“It’s Carr of the Inner Temple,” whispered Mr. Kedge in his clerk’s ear.
“Oh, I know him, sir.”
“All right. If you can help him, do so.”
“I first knew Gorton about fifteen months ago,” observed the clerk, when they were shut in together. “A friend of mine, now dead, spoke of him to me as a respectable young fellow who had fallen in the world, and asked if I could help him to some employment. I think he told me somewhat of his history; but I quite forget it. I know he was very low down then, with scarcely bread to eat.”
“Did this friend of yours call him Gorton or Gordon?” interrupted Mr. Carr.

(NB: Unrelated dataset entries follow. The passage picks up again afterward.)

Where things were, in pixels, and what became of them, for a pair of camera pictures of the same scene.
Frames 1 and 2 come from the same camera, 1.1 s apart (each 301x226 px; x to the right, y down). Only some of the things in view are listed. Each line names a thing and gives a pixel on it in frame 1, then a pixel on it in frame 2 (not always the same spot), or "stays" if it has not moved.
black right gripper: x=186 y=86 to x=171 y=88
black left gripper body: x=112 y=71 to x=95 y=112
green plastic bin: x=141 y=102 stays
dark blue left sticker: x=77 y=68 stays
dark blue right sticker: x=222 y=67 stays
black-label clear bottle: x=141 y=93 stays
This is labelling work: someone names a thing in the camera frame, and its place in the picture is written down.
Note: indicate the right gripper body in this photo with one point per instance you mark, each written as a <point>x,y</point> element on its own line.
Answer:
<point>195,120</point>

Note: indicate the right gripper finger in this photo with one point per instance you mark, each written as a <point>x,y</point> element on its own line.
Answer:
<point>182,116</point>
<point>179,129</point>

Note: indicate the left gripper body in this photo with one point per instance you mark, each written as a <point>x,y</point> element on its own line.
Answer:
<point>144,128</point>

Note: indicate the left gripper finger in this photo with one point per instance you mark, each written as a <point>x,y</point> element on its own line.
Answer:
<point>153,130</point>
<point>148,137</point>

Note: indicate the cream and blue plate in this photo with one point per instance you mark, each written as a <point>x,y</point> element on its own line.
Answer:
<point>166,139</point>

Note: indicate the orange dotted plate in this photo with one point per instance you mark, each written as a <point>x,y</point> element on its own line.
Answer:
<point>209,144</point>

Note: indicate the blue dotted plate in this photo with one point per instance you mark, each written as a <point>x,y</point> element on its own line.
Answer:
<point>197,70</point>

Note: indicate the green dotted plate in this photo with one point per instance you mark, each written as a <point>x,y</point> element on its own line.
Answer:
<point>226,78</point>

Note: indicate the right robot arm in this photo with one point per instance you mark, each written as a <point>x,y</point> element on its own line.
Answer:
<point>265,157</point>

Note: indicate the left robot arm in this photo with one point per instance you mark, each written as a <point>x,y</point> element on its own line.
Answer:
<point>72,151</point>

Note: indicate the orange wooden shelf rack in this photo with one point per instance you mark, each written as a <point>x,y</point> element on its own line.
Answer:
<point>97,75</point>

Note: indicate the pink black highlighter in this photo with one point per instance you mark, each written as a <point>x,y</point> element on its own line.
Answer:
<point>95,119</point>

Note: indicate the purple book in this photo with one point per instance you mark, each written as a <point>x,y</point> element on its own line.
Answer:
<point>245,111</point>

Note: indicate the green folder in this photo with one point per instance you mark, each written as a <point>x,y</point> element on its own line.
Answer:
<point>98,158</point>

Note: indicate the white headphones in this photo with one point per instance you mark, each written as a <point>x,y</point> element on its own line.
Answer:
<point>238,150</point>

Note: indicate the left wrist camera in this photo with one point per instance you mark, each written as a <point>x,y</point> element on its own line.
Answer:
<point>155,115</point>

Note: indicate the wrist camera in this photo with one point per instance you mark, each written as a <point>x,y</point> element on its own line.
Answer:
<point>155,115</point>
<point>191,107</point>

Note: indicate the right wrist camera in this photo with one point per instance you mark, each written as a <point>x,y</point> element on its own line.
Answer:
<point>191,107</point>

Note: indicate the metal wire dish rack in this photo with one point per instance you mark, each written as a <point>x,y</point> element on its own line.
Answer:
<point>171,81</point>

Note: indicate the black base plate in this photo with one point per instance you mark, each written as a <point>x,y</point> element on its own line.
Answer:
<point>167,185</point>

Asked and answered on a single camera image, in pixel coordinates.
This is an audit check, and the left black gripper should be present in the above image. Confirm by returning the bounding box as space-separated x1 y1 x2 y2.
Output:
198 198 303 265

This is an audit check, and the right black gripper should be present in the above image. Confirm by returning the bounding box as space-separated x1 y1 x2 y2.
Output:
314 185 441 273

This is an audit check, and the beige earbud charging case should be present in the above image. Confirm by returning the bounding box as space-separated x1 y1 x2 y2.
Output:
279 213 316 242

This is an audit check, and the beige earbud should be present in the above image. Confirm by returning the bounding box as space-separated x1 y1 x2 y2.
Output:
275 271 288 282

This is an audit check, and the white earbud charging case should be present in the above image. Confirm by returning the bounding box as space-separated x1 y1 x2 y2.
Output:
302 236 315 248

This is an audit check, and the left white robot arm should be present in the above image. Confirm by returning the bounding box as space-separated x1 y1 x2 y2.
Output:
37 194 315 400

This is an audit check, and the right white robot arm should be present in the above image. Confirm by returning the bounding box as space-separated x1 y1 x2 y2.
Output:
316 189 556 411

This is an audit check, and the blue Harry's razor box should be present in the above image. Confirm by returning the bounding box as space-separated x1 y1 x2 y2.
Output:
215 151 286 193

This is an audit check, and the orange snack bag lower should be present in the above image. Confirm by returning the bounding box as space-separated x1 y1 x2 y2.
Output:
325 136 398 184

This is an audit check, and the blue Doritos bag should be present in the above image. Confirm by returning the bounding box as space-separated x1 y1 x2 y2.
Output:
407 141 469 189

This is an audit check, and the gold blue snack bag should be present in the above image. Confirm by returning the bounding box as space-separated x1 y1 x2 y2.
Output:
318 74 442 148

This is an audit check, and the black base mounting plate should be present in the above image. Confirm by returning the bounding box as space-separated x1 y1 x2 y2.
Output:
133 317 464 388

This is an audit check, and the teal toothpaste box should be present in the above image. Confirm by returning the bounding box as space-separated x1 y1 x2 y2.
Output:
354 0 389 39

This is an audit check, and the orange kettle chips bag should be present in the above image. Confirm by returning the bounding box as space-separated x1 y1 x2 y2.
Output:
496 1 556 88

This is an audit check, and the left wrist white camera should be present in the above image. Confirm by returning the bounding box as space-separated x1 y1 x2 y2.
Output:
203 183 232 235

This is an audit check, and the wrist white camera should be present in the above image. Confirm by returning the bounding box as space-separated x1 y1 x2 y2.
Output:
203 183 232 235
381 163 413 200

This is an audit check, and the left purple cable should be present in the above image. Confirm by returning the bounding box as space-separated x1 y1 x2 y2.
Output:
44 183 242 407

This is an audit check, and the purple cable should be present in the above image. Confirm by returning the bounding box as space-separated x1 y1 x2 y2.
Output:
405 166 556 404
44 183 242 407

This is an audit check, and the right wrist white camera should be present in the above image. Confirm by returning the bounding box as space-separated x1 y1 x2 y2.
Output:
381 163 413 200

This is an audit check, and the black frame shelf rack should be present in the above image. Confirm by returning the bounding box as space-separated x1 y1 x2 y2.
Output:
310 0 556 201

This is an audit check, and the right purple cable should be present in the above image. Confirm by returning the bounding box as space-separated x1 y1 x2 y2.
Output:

“Gorton. I never heard him called Gordon at all. I remember seeing a book of his that he seemed to set some store by. It was printed in old English, and had his name on the title-page: ’George Gorton. From his affectionate father, W. Gorton.’ I employed him in some outdoor work. He knew London perfectly well, and seemed to know people too.”
“And he had been to Australia?”
“He had been to Australia, I feel sure. One day he accidentally let slip some words about Melbourne, which he could not well have done unless he had seen the place. I taxed him with it, and he shuffled out of it with some excuse; but in such a manner as to convince me he had been there.”
“And now, Mr. Kimberly, I am going to ask you another question. You spoke of his having been at Calne; I infer that you sent him to the place on the errand to Mr. Elster. Try to recollect whether his going there was your own spontaneous act, or whether he was the original mover in the journey?”
The grey-haired clerk looked up as though not understanding.
“You don’t quite take me, I see.”
“Yes I do, sir; but I was thinking. So far as I can recollect, it was our own spontaneous act. I am sure I had no reason to think otherwise at the time. We had had a deal of trouble with the Honourable Mr. Elster; and when it was found that he had left town for the family seat, we came to the resolution to arrest him.”
Thomas Carr paused. “Do you know anything of Gordon’s—or Gorton’s doings in Calne? Did you ever hear him speak of them afterwards?”
“I don’t know that I did particularly. The excuse he made to us for arresting Lord Hartledon was, that the brothers were so much alike he mistook the one for the other.”
“Which would infer that he knew Mr. Elster by sight.”
“It might; yes. It was not for the mistake that we discharged him; indeed, not for anything at all connected with Calne. He did seem to have gone about his business there in a very loose way, and to have paid less attention to our interests than to the gossip of the place; of which there was a tolerable amount just then, on account of Lord Hartledon’s unfortunate death. Gorton was set upon another job or two when he returned; and one of those he contrived to mismanage so woefully, that I would give him no more to do. It struck me that he must drink, or else was accessible to a bribe.”